La inquietante comunicación entre Jéssica y su jefa en Tragsatec sobre los misteriosos fichajes ausentes
En las últimas semanas, ha salido a la luz un episodio preocupante dentro de Tragsatec, una de las compañías públicas con mayor peso en España en el ámbito de la consultoría y la ingeniería. Un intercambio de mensajes entre Jéssica, una empleada, y su superiora ha puesto en evidencia la existencia de fichajes no registrados que podrían estar relacionados con prácticas poco transparentes. Este caso nos invita a reflexionar sobre la importancia de la ética y la transparencia en las empresas públicas y su impacto en la confianza ciudadana.
¿Qué ocurrió realmente en Tragsatec?
El detonante fue el hallazgo de varias comunicaciones entre Jéssica y su jefa directa donde se menciona, de forma casi casual, “seguir teniendo fichajes grabados” y la preocupación acerca de las posibles consecuencias de esta práctica. La expresión evidencia que estos empleados no estaban debidamente regulados, ni integrados ni autorizados, lo que abre la puerta a sospechas sobre favoritismos, irregularidades contractuales o incluso situaciones que podrían rozar la legalidad.
Contexto y relevancia de los fichajes «ausentes»

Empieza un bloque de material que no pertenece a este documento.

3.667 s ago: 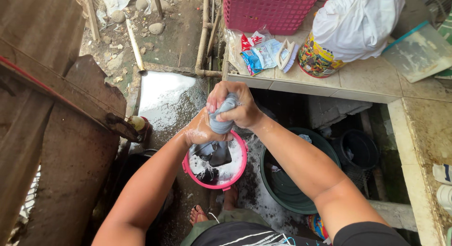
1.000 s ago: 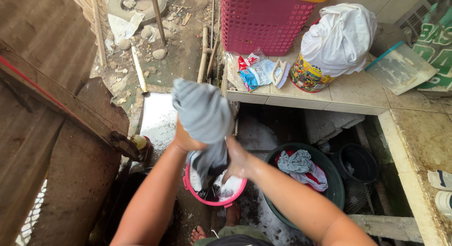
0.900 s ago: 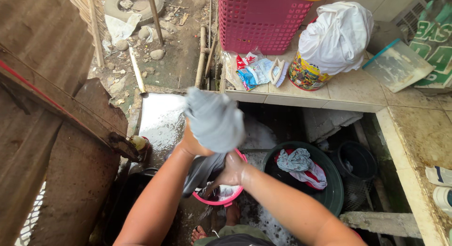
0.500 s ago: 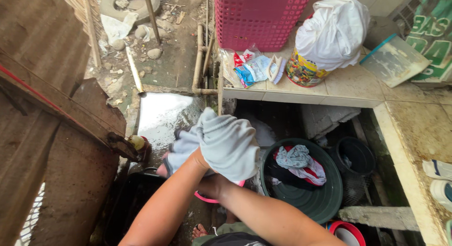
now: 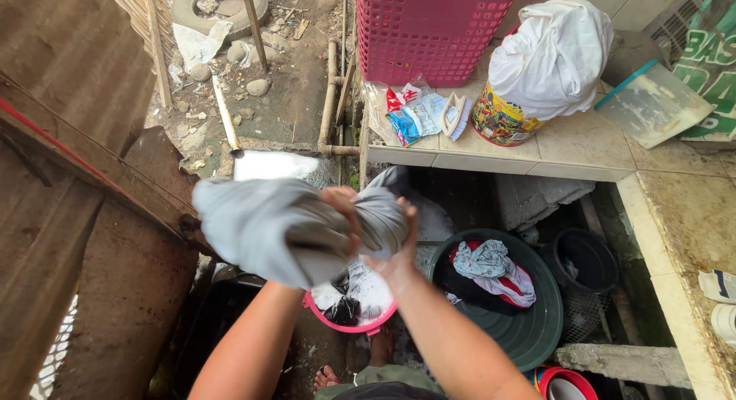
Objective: The person washes clothing by hand in a pink bucket of soapy water, scrubbing and wringing out each item before placing it into a green basin.
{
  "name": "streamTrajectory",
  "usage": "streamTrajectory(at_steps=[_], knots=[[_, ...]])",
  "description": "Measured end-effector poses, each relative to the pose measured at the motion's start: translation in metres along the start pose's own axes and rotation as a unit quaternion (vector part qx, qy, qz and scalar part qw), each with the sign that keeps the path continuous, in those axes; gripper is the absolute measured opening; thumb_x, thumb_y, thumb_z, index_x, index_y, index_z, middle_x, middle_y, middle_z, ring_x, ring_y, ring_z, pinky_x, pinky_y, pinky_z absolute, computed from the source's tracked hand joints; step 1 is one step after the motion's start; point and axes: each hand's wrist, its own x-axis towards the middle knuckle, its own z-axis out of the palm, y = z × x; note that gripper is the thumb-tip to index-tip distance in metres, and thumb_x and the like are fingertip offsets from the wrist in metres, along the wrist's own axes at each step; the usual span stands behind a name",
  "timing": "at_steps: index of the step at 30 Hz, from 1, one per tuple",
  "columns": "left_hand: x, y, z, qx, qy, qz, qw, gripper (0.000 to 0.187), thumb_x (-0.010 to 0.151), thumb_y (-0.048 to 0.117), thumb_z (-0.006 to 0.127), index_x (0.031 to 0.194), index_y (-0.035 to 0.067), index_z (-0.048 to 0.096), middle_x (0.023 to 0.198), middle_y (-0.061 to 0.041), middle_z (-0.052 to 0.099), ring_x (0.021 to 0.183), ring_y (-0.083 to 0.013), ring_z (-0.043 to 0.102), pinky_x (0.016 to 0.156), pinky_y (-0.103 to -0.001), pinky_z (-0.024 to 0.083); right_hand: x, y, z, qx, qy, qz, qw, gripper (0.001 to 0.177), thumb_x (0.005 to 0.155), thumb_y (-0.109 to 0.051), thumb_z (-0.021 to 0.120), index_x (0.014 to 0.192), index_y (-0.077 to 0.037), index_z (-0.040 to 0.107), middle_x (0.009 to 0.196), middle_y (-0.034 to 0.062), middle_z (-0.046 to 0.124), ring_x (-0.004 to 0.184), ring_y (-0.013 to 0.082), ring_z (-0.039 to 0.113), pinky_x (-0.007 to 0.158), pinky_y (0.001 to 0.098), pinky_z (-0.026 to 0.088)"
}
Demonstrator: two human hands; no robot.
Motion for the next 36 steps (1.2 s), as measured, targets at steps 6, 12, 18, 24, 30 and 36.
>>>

En empresas públicas, el control riguroso del personal es fundamental para garantizar que cada contratación se haga conforme a la normativa y respondiendo a las verdaderas necesidades del servicio. Cuando existen figuras profesionales sin registro oficial, surgen varios riesgos, entre ellos:
- Pérdida de control y supervisión sobre funciones y responsabilidades.
- Posibilidad de pagos irregulares o sin soporte documental.
- Desconfianza interna y externa que afecta la reputación.
- Impacto negativo en la moral del resto de empleados.
La importancia de la transparencia y la ética en las instituciones públicas
Este caso pone de manifiesto una problemática que, lamentablemente, no es aislada. En España, la transparencia y la ética en la gestión pública siempre han sido temas sensibles. La ciudadanía exige cada vez más claridad en cómo se gestionan los recursos y cómo se garantiza que las contrataciones respondan a criterios objetivos y legales.
¿Cómo afecta este tipo de situaciones a la confianza ciudadana?
Cuando se filtran este tipo de mensajes y se descubre que pueden existir empleados “fantasma” o que no cumplen con los protocolos, el daño a la imagen institucional es evidente. Este desgaste afecta a:
- La percepción de eficacia y profesionalidad de la empresa.
- La disposición del público y de los órganos de control para colaborar y fiscalizar.
- La motivación interna, ya que los empleados legales pueden sentirse injustamente tratados.
Lecciones que debemos extraer de este caso
Más allá de la polémica concreta en Tragsatec, esta situación nos deja enseñanzas valiosas para cualquier organización, pública o privada:
1. Vigilancia constante y sistemas de control robustos
Para evitar que circule personal no autorizado, es crucial implementar mecanismos de seguimiento actualizados, controles internos y auditorías periódicas que detecten cualquier irregularidad a tiempo.
2. Fomentar una cultura de transparencia y responsabilidad
El clima organizacional debe basarse en valores claros, donde la comunicación abierta y la rendición de cuentas sean la norma, no la excepción.
3. Movilizar a los empleados como agentes de integridad
Personal bien formado y consciente de la importancia de su rol puede denunciar o prevenir prácticas indebidas, fortaleciendo el conjunto de la organización.
¿Qué puede aprender el ciudadano de esta historia?
Como usuarios de servicios y contribuyentes, debemos exigir transparencia y responsabilidad a las entidades públicas. La confianza no se regala; se gana mediante gestos claros, enérgicos y sostenidos en el tiempo.
Recomendaciones para ciudadanos interesados en la transparencia institucional
- Informarse sobre los mecanismos de control y auditoría pública disponibles.
- Participar o apoyar iniciativas de vigilancia ciudadana.
- Exigir a las autoridades explicaciones claras y la depuración de cualquier irregularidad.
Conclusión
El caso que involucra a Jéssica y su jefa en Tragsatec es más que un escándalo puntual; es un reflejo de la necesidad ineludible de garantizar la transparencia, la ética y el control riguroso en las instituciones públicas. La confianza es el pilar sobre el que se construye una buena gestión, y todos tenemos un papel activo en su cuidado.
Solo a través de la responsabilidad compartida —de directivos, empleados y ciudadanos— se podrá avanzar hacia organizaciones más limpias, eficientes y respetadas. Este episodio debe servir como llamado de atención y motivación a la acción.